Several major payer groups and Medicaid advocates are pressing Congress for a 120-day heads up when the COVID-19 public health emergency ends, arguing they need as much time as possible to make Medicaid enrollees aware they could lose coverage.
A collection of payer and Medicaid state advocacy groups wrote to congressional leadership on Thursday asking for the greater lead time. The letter comes as providers and other stakeholders are preparing for an end to key flexibilities granted back in January 2020.
States and payers are facing the daunting task of redetermining the eligibility of Medicaid enrollees. The PHE prevented states from dropping any enrollees off Medicaid rolls for the duration of the emergency.

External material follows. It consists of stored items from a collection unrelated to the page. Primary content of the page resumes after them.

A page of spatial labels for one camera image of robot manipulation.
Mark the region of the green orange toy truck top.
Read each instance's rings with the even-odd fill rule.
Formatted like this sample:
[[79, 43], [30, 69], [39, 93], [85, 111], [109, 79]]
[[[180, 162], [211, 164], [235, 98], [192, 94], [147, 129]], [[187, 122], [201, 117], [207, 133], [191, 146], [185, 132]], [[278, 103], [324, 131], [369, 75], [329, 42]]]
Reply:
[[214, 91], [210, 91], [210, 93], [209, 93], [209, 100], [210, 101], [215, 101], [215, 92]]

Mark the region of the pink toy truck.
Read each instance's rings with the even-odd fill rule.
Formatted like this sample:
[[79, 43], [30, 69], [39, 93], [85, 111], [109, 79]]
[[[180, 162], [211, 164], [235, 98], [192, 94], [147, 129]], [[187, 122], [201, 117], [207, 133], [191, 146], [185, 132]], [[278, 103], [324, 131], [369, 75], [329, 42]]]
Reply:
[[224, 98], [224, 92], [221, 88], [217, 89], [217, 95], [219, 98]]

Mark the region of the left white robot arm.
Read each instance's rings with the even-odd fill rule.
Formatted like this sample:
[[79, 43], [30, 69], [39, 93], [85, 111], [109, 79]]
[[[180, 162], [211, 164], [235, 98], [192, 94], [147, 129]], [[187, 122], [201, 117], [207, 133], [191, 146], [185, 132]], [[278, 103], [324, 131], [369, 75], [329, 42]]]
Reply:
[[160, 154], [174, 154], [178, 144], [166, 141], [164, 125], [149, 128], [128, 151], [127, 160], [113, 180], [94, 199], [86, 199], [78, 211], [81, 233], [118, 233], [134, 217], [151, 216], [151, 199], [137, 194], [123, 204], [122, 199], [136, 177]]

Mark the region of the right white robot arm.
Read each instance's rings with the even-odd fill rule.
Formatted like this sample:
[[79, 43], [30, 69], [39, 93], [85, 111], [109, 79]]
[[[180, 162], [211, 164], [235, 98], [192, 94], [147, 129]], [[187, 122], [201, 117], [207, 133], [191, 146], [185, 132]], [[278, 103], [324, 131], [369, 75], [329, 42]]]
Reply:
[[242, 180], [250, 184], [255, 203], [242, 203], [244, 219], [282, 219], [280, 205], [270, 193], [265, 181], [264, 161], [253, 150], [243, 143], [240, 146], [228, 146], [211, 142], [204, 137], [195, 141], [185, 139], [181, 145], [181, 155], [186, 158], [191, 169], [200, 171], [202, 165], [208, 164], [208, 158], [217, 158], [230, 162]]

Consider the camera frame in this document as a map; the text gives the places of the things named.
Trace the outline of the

States will have a year after the PHE ends to fully redetermine eligibility.
But states, plans and providers need sufficient lead time to process millions of eligibility redeterminations, the groups said.

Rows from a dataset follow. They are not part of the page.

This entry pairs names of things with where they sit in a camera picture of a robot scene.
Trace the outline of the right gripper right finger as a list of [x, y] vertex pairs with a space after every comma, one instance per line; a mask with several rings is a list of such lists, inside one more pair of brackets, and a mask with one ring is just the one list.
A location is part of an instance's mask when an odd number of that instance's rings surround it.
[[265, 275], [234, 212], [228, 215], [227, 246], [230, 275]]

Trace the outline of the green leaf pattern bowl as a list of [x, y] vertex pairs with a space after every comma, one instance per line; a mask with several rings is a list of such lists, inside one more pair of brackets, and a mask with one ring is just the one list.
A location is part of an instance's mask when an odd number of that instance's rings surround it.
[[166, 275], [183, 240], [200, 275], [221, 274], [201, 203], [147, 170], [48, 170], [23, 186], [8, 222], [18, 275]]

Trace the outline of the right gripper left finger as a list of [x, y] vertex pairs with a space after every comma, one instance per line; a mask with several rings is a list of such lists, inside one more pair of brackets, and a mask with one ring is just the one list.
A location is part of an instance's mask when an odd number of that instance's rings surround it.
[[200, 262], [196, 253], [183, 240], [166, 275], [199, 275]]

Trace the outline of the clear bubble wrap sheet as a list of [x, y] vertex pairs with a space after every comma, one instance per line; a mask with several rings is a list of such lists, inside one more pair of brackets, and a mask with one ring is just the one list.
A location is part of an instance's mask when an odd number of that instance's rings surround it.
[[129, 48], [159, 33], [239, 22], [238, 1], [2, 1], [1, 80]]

If enough time isn’t provided, then “millions of individuals who otherwise remain eligible for Medicaid become uninsured,” according to the letter.
Insurance lobbying group AHIP signed on to the letter as well as Medicaid Health Plans of American and National Association of Medicaid Directors.
Other advocacy groups such as the National Association of Community Health Centers and Association for Community Affiliated Plans signed on.
State Medicaid officials and payers have been bracing for months on how to handle the coming wave of redeterminations. Centers for Medicare and Medicaid Services Administrator Chiquita Brooks-LaSure said back in September 2021 that the center is working to help ensure that people who drop off Medicaid can get coverage on the Affordable Care Act’s insurance exchanges.
How the redeterminations are handled could also affect coverage for millions of people. A study from the Urban Institute last year estimated that 15 million people could lose Medicaid insurance coverage after the end of the PHE. The think tank said states should be working hard to reach out to affected beneficiaries about other coverage options.
The current PHE ends in April and can be extended for another 90 days.
Former acting Department of Health and Human Services Secretary Eric Hargan had promised stakeholders a 60-day notice of when the PHE would end.
Some hospital groups have wanted the PHE to be extended again as facilities are still struggling financially due to the latest surge of COVID-19. House Republicans, on the other hand, pressed HHS Secretary Xavier Becerra to end the period and to give a glide path for an easy transition.